● **TRY IT**: Every line of the listing must be repeated exactly.

● **GIVEN DATA**:
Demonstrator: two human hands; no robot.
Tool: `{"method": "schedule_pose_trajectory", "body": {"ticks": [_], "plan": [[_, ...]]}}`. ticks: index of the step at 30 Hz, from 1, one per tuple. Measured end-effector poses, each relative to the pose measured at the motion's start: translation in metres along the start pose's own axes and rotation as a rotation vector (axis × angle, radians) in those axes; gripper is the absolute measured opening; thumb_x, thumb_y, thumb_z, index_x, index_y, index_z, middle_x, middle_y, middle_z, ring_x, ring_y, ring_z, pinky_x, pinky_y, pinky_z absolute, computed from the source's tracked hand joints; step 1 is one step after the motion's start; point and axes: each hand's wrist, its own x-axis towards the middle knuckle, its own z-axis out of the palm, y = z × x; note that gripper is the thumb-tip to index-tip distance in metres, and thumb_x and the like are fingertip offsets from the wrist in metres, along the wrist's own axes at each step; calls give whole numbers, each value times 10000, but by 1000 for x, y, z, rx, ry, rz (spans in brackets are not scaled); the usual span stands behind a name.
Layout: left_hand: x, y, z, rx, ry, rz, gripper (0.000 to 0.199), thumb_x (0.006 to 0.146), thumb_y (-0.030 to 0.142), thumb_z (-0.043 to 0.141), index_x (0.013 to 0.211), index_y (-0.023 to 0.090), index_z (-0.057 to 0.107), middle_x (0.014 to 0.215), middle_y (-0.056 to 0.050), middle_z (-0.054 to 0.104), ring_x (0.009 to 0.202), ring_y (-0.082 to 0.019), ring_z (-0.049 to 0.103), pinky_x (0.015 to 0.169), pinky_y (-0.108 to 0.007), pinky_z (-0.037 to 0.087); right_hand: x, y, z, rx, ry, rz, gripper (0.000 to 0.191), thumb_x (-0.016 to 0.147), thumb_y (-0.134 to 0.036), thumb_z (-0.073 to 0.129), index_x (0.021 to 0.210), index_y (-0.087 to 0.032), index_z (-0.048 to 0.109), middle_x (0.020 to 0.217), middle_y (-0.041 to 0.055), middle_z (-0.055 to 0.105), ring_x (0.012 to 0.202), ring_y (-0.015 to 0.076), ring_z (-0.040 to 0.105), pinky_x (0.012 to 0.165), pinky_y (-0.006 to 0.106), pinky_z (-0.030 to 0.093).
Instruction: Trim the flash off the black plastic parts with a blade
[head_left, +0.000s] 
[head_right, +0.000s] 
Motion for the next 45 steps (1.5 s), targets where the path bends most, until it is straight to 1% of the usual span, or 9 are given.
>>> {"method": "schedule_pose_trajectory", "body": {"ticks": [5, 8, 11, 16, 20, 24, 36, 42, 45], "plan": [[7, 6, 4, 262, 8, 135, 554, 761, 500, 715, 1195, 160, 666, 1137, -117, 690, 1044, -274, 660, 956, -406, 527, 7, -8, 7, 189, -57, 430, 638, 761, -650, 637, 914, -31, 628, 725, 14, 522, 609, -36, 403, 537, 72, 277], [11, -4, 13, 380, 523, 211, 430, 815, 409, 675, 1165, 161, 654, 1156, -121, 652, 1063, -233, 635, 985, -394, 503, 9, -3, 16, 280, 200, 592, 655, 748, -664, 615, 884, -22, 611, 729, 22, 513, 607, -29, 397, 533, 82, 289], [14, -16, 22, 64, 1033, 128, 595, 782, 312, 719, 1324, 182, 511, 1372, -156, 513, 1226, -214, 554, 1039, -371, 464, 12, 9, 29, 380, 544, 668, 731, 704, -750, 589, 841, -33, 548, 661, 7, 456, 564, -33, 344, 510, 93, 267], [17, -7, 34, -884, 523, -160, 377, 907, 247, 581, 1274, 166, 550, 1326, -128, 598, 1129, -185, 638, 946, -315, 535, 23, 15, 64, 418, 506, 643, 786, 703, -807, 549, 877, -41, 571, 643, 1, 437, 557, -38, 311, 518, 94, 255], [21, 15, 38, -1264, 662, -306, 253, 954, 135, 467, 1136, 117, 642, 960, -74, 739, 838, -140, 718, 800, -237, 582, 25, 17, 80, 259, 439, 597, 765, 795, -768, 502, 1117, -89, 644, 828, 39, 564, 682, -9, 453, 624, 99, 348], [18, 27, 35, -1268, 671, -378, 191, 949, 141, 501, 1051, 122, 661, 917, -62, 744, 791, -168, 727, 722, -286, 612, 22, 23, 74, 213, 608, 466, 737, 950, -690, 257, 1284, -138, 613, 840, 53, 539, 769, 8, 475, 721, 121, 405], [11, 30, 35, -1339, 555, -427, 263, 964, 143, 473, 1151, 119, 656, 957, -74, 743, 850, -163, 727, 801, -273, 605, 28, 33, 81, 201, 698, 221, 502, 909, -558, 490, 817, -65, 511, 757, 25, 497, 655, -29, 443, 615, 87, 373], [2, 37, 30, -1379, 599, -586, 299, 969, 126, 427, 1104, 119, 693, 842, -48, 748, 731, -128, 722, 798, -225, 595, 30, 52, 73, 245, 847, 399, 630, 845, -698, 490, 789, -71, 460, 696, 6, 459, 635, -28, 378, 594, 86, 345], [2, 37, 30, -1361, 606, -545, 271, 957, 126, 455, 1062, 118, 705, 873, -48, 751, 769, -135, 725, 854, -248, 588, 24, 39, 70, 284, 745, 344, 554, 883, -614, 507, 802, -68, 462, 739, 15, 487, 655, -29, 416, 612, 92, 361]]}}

● **SOLUTION FOR THIS PROBLEM**:
Demonstrator: two human hands; no robot.
Tool: `{"method": "schedule_pose_trajectory", "body": {"ticks": [_], "plan": [[_, ...]]}}`. ticks: index of the step at 30 Hz, from 1, one per tuple. Measured end-effector poses, each relative to the pose measured at the motion's start: translation in metres along the start pose's own axes and rotation as a rotation vector (axis × angle, radians) in those axes; gripper is the absolute measured opening; thumb_x, thumb_y, thumb_z, index_x, index_y, index_z, middle_x, middle_y, middle_z, ring_x, ring_y, ring_z, pinky_x, pinky_y, pinky_z absolute, computed from the source's tracked hand joints; step 1 is one step after the motion's start; point and axes: each hand's wrist, its own x-axis towards the middle knuckle, its own z-axis out of the palm, y = z × x; note that gripper is the thumb-tip to index-tip distance in metres, and thumb_x and the like are fingertip offsets from the wrist in metres, along the wrist's own axes at each step; calls give whole numbers, each value times 10000, but by 1000 for x, y, z, rx, ry, rz (spans in brackets are not scaled); the usual span stands behind a name.
Layout: left_hand: x, y, z, rx, ry, rz, gripper (0.000 to 0.199), thumb_x (0.006 to 0.146), thumb_y (-0.030 to 0.142), thumb_z (-0.043 to 0.141), index_x (0.013 to 0.211), index_y (-0.023 to 0.090), index_z (-0.057 to 0.107), middle_x (0.014 to 0.215), middle_y (-0.056 to 0.050), middle_z (-0.054 to 0.104), ring_x (0.009 to 0.202), ring_y (-0.082 to 0.019), ring_z (-0.049 to 0.103), pinky_x (0.015 to 0.169), pinky_y (-0.108 to 0.007), pinky_z (-0.037 to 0.087); right_hand: x, y, z, rx, ry, rz, gripper (0.000 to 0.191), thumb_x (-0.016 to 0.147), thumb_y (-0.134 to 0.036), thumb_z (-0.073 to 0.129), index_x (0.021 to 0.210), index_y (-0.087 to 0.032), index_z (-0.048 to 0.109), middle_x (0.020 to 0.217), middle_y (-0.041 to 0.055), middle_z (-0.055 to 0.105), ring_x (0.012 to 0.202), ring_y (-0.015 to 0.076), ring_z (-0.040 to 0.105), pinky_x (0.012 to 0.165), pinky_y (-0.006 to 0.106), pinky_z (-0.030 to 0.093).
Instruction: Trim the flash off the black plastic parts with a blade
[head_left, +0.000s] 
[head_right, +0.000s] 
Motion for the next 45 steps (1.5 s), targets where the path bends most, until it is straight to 1% of the usual span, or 9 are given.
>>> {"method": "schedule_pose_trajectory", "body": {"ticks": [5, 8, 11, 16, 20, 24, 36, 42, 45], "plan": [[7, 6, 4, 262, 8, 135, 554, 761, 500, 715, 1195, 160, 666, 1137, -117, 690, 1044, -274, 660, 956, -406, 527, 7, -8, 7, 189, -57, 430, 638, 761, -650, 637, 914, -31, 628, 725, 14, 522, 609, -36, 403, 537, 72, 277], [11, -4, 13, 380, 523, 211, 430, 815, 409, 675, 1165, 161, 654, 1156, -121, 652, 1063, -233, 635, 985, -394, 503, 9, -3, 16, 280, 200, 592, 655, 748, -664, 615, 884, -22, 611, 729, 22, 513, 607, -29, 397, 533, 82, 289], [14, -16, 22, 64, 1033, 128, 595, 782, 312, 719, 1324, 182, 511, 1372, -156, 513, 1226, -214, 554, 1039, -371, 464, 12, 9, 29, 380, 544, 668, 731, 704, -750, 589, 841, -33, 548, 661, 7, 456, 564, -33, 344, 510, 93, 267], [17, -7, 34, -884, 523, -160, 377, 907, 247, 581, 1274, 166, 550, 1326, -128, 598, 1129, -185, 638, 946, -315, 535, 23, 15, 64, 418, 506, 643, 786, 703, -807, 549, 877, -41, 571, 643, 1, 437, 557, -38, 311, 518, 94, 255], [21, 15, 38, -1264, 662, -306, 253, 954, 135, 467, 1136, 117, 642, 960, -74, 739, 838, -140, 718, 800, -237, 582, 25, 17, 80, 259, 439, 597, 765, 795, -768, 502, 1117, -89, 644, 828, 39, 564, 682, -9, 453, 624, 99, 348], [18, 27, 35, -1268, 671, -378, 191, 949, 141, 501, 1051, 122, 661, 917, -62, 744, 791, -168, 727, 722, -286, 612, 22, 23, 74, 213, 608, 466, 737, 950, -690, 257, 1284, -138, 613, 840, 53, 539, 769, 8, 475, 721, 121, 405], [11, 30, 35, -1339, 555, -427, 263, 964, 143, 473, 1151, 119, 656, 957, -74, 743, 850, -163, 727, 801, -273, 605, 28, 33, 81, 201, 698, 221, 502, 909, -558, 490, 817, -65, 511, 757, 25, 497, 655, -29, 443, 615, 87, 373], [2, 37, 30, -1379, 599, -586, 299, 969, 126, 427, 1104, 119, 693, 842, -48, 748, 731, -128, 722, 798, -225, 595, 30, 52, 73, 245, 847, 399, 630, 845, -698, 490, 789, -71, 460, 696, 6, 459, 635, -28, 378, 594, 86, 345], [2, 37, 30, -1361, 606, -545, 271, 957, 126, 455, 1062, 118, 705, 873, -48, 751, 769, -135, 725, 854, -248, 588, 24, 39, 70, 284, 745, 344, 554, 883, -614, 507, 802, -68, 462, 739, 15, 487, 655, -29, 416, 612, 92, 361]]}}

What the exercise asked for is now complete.